Pobres mendigos dormitan en medio del tráfico de la sociedad mendocina, esta noche puede ser la última o la primera del resto de vida que les queda. Cuántas horas faltan todavía para que el sol de la mañana caliente las cobijas fragosas, cuánto vino malo hará falta para adormecer sus cuerpos tullidos antes que la escarcha de la mañana los sorprenda, cuánto más hastío hará falta para que definitivamente la muerte haga su trabajo.
Desprendidos de la historia y alagados con la fantasía popular que supone a un millonario, un actor o un exiguo científico en cada linyera que golpea la puerta, estos desgraciados no entran en las categorías sociológicas más que como un subgrupo marginado del sistema productivo, inactivos sin hogar, sin profesión, sin ascendencias ni descendencias, que no buscan trabajo ni reciben planes sociales, y que efectivamente no emitieron su voto en las últimas elecciones. Homeless, desclasados, sin techo, descalzados, sin vento, hambreados y harapientos.
Con su carácter ultra-ultrajado, durmiendo desmayados en los cajeros electrónicos, en las puertas siempre cerradas de las iglesias, en los bancos de las plazas y de las calles, esos seres sin nombre ni lugar, sin memoria ni futuro están ahora agonizando sus calores sobre las anchas avenidas de las ciudad, a orillas de los canales, debajo de un puente, o quizás en medio de los cañaverales.
La literatura los ha adoptado como mascotas entrañables, siempre fieles a sí mismos, respetuosos y sin honorarios.
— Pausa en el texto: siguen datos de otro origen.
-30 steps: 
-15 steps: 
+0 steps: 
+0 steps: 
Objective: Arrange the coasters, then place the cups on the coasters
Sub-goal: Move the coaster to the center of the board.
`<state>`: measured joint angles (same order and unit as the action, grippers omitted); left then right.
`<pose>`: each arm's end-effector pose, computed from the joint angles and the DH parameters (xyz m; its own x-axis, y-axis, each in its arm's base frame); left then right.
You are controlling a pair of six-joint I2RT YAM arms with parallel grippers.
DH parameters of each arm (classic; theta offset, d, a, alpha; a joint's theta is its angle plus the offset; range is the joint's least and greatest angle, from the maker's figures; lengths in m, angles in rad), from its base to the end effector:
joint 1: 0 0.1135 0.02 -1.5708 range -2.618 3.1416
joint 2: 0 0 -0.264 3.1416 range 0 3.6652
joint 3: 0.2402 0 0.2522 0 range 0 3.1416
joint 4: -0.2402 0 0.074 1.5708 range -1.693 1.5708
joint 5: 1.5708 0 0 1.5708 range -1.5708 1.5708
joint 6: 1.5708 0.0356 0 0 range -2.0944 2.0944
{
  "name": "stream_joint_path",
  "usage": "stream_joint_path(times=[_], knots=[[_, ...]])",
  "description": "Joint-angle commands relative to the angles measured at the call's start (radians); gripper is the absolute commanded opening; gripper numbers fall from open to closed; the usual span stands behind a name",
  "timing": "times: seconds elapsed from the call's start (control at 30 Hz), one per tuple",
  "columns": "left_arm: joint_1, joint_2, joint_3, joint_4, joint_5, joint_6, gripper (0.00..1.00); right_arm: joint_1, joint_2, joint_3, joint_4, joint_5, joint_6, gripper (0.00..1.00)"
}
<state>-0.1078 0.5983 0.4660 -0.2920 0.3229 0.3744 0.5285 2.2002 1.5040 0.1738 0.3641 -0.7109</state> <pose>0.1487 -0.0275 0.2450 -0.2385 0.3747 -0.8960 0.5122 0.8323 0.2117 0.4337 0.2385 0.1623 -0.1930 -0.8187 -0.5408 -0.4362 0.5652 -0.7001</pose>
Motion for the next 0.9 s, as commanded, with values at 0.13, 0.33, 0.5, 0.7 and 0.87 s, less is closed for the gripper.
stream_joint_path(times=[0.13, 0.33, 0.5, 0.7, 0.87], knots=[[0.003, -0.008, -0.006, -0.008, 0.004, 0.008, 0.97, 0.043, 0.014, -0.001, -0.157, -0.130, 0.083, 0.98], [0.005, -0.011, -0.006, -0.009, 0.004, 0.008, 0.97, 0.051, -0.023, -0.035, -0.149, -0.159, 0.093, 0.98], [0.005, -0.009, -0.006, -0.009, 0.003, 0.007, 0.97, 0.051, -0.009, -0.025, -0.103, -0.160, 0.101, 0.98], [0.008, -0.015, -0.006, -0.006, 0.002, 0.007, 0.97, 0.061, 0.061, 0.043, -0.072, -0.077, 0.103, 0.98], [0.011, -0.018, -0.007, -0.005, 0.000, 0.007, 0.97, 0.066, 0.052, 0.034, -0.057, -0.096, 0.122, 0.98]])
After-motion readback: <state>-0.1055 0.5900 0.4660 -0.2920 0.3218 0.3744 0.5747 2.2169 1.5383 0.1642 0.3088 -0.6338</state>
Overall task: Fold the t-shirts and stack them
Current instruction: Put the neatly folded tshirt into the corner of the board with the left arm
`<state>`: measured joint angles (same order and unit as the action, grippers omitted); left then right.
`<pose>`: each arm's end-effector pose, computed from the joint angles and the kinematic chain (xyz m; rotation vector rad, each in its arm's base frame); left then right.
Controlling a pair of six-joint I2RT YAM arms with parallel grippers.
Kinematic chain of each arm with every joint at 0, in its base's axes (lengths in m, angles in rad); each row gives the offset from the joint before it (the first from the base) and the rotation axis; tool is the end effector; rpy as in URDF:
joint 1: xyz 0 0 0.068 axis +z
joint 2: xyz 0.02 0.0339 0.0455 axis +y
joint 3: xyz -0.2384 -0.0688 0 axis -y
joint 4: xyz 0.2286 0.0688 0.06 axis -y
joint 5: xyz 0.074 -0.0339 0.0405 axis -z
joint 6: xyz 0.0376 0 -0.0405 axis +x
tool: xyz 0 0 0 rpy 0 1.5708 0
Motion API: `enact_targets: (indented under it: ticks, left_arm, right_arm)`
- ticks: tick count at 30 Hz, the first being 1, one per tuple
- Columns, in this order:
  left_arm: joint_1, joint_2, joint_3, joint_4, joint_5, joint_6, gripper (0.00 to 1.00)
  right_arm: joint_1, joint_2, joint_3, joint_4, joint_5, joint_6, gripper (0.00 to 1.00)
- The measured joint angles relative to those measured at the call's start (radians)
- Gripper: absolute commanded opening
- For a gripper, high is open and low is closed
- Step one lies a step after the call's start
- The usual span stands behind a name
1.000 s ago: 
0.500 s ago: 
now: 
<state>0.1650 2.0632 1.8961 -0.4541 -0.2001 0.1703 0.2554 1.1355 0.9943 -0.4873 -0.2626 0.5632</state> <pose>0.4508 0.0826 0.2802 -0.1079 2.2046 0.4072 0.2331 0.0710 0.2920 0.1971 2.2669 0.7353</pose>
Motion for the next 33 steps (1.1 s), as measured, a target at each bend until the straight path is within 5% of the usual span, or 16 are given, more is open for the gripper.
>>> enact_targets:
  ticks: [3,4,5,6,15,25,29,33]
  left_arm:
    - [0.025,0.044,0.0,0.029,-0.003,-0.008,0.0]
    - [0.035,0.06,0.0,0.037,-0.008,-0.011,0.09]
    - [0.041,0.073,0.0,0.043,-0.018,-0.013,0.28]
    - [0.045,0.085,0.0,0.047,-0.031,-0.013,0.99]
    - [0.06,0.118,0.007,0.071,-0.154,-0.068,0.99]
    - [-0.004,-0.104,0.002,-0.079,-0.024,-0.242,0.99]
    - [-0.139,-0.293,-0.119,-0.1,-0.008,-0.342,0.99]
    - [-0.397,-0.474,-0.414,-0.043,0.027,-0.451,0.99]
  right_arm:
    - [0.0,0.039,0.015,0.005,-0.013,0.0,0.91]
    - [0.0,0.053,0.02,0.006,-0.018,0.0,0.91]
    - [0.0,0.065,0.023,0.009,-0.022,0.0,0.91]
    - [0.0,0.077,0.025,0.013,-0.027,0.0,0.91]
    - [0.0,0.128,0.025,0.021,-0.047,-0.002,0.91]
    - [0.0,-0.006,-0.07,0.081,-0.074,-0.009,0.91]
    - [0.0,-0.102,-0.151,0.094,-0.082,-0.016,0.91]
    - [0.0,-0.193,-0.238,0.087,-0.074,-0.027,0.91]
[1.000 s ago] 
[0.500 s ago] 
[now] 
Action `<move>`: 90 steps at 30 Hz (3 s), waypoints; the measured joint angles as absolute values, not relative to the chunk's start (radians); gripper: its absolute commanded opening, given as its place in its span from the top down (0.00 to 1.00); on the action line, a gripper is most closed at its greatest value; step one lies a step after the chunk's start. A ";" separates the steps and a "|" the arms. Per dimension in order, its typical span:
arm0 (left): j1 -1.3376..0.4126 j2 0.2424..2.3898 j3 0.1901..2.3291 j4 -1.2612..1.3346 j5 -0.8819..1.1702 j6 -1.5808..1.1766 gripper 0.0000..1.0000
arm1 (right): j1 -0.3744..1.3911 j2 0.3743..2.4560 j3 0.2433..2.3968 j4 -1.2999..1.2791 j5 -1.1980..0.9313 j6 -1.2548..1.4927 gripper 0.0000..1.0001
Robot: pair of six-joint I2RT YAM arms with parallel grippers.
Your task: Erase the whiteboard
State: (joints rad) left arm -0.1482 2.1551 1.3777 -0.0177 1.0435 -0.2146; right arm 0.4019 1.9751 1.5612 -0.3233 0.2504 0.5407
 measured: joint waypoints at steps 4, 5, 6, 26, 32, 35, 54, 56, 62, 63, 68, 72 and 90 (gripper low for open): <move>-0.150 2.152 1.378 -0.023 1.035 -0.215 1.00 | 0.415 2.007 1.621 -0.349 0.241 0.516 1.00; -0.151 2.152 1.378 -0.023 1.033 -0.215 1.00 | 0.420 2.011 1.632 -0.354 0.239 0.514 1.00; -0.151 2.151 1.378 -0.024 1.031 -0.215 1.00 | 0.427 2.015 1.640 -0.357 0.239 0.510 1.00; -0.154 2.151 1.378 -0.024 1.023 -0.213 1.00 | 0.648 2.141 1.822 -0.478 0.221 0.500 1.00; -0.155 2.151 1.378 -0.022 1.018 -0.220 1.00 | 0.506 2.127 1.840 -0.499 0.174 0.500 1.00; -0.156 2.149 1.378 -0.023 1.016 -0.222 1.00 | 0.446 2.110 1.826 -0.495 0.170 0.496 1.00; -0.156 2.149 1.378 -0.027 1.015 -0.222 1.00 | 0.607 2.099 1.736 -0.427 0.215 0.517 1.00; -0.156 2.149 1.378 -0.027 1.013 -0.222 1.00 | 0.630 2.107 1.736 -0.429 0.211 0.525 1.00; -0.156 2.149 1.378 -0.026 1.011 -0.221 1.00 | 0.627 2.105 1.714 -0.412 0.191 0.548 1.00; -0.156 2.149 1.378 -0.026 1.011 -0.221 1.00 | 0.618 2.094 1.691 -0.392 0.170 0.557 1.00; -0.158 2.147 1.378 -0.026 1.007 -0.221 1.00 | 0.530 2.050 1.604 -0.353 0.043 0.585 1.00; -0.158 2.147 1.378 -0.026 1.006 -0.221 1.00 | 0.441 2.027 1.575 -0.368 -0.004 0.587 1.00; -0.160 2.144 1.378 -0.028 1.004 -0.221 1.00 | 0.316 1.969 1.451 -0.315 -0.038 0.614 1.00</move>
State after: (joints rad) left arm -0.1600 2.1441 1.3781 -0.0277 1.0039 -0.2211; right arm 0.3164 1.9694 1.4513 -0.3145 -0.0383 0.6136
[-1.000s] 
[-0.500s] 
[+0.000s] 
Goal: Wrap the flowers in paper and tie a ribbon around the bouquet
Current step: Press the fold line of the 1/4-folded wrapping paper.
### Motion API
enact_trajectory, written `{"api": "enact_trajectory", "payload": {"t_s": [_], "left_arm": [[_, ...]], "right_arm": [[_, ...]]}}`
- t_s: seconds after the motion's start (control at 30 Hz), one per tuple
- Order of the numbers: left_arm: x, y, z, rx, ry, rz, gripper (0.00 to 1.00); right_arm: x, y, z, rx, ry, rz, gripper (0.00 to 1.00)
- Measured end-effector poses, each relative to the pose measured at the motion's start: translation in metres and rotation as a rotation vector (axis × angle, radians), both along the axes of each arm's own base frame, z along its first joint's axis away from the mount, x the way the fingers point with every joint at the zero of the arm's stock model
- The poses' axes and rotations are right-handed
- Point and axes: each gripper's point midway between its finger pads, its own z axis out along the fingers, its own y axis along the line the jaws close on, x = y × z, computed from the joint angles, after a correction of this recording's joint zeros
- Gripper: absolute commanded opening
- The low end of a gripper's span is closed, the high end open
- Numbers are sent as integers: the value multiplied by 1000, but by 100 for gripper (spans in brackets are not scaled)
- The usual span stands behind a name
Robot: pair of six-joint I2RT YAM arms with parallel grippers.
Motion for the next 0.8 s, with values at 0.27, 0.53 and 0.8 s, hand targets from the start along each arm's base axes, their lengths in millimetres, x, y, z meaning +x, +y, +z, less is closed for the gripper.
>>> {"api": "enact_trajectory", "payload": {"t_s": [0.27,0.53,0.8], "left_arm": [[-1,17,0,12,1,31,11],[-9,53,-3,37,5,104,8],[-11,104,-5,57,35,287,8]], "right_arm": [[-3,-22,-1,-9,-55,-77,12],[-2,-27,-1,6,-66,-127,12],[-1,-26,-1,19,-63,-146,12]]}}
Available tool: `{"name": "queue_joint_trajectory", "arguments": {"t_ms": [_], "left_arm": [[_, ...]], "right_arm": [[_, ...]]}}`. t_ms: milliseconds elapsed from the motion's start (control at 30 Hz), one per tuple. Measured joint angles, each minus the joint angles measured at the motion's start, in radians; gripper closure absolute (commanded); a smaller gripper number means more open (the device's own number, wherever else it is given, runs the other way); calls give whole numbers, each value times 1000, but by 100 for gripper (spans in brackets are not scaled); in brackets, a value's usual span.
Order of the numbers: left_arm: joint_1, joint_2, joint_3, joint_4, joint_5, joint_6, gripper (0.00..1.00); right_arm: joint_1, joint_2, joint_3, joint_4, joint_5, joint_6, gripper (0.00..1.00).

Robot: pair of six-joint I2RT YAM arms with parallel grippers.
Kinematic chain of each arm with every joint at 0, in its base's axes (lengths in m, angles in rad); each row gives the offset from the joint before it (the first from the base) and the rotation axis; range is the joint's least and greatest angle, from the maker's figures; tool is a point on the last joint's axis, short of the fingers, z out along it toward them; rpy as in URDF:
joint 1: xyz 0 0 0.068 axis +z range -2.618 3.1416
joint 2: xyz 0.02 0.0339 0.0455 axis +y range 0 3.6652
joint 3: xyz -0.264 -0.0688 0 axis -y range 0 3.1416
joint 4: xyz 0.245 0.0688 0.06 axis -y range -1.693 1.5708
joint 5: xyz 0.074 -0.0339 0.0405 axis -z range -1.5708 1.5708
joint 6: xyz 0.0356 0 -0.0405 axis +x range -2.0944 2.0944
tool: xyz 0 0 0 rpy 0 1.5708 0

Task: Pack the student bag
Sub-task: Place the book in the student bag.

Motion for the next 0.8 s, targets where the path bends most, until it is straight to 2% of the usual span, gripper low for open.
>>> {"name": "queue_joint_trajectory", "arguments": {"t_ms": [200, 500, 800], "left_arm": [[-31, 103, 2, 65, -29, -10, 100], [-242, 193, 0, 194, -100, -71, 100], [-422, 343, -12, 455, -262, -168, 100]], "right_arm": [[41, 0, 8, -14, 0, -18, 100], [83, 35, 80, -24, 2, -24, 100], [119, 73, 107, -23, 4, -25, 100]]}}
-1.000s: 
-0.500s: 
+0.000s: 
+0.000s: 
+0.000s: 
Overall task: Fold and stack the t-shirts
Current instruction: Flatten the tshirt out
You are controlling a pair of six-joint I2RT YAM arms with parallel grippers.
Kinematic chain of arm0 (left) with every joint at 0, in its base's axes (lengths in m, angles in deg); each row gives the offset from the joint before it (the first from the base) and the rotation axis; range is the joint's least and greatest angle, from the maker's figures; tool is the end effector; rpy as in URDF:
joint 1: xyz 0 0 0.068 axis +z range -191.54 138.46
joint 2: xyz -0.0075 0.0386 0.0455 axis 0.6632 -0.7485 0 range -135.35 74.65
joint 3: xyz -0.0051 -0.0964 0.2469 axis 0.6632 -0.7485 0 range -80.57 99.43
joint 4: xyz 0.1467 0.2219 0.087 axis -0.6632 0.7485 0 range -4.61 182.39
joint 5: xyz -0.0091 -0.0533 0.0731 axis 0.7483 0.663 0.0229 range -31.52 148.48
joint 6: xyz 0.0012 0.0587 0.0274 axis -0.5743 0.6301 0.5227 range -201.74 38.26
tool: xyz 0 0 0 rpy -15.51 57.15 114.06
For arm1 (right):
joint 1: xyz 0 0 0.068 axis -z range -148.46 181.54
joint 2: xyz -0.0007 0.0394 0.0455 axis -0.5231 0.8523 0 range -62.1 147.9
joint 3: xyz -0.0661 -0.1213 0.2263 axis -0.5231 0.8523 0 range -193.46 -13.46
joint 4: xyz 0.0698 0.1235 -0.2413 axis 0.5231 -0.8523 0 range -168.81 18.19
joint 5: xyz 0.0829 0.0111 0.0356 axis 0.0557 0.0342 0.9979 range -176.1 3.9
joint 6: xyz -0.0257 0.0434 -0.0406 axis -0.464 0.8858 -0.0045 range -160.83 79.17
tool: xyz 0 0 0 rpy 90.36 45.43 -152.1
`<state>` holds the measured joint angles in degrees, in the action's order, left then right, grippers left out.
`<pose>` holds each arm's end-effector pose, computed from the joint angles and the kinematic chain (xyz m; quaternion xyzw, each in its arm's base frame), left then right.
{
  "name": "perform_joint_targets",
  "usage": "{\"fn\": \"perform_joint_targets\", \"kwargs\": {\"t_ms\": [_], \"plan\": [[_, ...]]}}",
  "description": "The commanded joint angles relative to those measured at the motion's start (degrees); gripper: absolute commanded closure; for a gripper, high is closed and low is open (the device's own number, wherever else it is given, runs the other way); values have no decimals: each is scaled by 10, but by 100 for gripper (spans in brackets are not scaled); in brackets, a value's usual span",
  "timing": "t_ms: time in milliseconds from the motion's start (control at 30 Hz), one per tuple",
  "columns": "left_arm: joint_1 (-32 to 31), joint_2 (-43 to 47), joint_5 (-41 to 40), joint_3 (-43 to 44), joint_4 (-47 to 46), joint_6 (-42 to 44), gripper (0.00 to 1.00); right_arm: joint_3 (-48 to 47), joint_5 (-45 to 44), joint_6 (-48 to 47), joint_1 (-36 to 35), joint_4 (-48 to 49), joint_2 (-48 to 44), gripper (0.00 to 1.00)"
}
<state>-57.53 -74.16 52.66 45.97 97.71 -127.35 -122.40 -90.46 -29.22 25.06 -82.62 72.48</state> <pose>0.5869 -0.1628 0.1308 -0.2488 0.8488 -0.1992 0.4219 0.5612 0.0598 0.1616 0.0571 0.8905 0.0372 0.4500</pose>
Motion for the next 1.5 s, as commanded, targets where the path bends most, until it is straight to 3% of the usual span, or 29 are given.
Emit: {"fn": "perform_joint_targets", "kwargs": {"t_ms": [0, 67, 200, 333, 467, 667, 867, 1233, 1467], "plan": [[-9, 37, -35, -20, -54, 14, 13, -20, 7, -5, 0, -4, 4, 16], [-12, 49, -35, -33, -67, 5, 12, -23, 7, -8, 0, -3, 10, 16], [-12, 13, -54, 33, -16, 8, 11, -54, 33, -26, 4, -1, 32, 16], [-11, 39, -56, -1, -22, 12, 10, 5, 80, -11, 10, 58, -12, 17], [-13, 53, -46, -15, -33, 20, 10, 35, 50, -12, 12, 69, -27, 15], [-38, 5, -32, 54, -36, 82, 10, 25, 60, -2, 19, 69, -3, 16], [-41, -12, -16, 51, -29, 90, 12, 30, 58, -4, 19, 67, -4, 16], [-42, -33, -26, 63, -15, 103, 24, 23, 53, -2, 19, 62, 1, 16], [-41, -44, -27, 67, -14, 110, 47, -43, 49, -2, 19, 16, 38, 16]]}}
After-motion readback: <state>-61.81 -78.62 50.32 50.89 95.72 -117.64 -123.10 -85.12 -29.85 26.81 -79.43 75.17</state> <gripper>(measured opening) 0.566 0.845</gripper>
Simpáticos personajes nocturnos, entre misóginos y alegres, burlescos y demoníacos, ellos completan las historias fantásticas con escenas recortadas de su devenir cotidiano y de su hábitat subterráneo. Quiénes son sino esos seres mitológicos de los cuentos urbanos que aparecen y desaparecen de la escena -mientras una chica rubia sube a un taxi u otra morocha con un lunar encima de la boca cruza las piernas-, que pasan lentamente con sus harapos y sus eternas bolsas del supermercado, mugrientos y hediondos, sin que nadie se percate de ellos.
Los que escribimos esos cuentos urbanos, donde una chica sube a un taxi o tiene un lunar encima de la boca, nos creemos vagabundos de la noche y de la literatura porque hemos recorrido las calles en invierno tanto como en verano, y sin buscar demasiado hemos conectado dos o tres palabras con estos seres extraviados del universo, y ellos nos han dejado sus legados grabados para siempre. Para recompensar sus migajas de existencia, les hemos dedicado al pasar dos o tres líneas de nuestros relatos noctívagos, como decorativos, como testigos de un crimen innombrable.
En la mitad de nuestra neblina intelectual y de su miseria offside, al borde de todo y sin nada que perder, le hemos convidado con un cigarrillo y un trago de alcohol. Ante su lisergia bucólica hemos festejado y delirado con su locura inmunda, burlándonos del mundo que gira estúpidamente. Desafiando la ética de la razón consumista y barata, nos hemos envenenado con sus licores de sobriedad extrema, dejándonos llevar más allá de las conductas y de los márgenes.
Descolgándonos del hemisferio izquierdo de la “verdad humana”, mofándonos del tótem de la cultura occidental y de ese homo politucus insaciable que nos domina, los literatos y los roñosos nos hemos prometido una hermandad mentirosa y efímera, para volver después de cada noche trashumante, los poetas a sus musas y los mendigos a sus mugres.